__Directions for this task__
Take the listing that follows and copy it precisely.

__Material provided__

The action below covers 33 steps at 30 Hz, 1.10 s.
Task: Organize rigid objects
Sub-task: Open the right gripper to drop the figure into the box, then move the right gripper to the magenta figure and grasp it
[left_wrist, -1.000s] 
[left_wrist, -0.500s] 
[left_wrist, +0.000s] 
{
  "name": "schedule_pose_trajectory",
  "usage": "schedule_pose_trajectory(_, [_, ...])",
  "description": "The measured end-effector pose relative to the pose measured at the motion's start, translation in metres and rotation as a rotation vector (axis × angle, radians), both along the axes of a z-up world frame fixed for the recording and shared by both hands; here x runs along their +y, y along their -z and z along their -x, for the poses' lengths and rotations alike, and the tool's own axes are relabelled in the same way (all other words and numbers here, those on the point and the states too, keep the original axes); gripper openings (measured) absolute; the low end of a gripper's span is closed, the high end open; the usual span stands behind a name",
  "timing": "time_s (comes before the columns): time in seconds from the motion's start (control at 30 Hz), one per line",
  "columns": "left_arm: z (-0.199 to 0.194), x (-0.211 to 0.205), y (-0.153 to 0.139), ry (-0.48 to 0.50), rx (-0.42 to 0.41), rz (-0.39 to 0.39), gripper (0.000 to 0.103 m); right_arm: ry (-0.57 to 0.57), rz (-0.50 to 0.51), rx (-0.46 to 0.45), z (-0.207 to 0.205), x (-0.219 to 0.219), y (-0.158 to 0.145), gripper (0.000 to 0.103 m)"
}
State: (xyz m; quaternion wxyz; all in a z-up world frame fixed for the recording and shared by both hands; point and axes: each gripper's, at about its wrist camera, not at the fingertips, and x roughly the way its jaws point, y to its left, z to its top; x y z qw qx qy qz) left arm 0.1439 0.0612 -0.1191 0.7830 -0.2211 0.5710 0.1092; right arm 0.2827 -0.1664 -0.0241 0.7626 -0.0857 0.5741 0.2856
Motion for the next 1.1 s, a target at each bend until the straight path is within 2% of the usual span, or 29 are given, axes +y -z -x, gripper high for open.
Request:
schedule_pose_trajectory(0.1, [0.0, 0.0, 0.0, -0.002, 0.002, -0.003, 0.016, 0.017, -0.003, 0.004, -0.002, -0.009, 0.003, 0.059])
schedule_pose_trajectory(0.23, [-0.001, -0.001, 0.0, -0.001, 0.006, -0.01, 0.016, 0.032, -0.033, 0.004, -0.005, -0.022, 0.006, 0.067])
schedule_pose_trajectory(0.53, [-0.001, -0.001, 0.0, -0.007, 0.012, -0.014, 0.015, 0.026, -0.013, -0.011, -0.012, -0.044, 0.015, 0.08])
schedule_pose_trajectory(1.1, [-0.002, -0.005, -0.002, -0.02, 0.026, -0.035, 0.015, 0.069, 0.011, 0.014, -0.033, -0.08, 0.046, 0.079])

__Solution to this task__
The action below covers 33 steps at 30 Hz, 1.10 s.
Task: Organize rigid objects
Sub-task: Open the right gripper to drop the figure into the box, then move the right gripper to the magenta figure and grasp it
[left_wrist, -1.000s] 
[left_wrist, -0.500s] 
[left_wrist, +0.000s] 
{
  "name": "schedule_pose_trajectory",
  "usage": "schedule_pose_trajectory(_, [_, ...])",
  "description": "The measured end-effector pose relative to the pose measured at the motion's start, translation in metres and rotation as a rotation vector (axis × angle, radians), both along the axes of a z-up world frame fixed for the recording and shared by both hands; here x runs along their +y, y along their -z and z along their -x, for the poses' lengths and rotations alike, and the tool's own axes are relabelled in the same way (all other words and numbers here, those on the point and the states too, keep the original axes); gripper openings (measured) absolute; the low end of a gripper's span is closed, the high end open; the usual span stands behind a name",
  "timing": "time_s (comes before the columns): time in seconds from the motion's start (control at 30 Hz), one per line",
  "columns": "left_arm: z (-0.199 to 0.194), x (-0.211 to 0.205), y (-0.153 to 0.139), ry (-0.48 to 0.50), rx (-0.42 to 0.41), rz (-0.39 to 0.39), gripper (0.000 to 0.103 m); right_arm: ry (-0.57 to 0.57), rz (-0.50 to 0.51), rx (-0.46 to 0.45), z (-0.207 to 0.205), x (-0.219 to 0.219), y (-0.158 to 0.145), gripper (0.000 to 0.103 m)"
}
State: (xyz m; quaternion wxyz; all in a z-up world frame fixed for the recording and shared by both hands; point and axes: each gripper's, at about its wrist camera, not at the fingertips, and x roughly the way its jaws point, y to its left, z to its top; x y z qw qx qy qz) left arm 0.1439 0.0612 -0.1191 0.7830 -0.2211 0.5710 0.1092; right arm 0.2827 -0.1664 -0.0241 0.7626 -0.0857 0.5741 0.2856
Motion for the next 1.1 s, a target at each bend until the straight path is within 2% of the usual span, or 29 are given, axes +y -z -x, gripper high for open.
Request:
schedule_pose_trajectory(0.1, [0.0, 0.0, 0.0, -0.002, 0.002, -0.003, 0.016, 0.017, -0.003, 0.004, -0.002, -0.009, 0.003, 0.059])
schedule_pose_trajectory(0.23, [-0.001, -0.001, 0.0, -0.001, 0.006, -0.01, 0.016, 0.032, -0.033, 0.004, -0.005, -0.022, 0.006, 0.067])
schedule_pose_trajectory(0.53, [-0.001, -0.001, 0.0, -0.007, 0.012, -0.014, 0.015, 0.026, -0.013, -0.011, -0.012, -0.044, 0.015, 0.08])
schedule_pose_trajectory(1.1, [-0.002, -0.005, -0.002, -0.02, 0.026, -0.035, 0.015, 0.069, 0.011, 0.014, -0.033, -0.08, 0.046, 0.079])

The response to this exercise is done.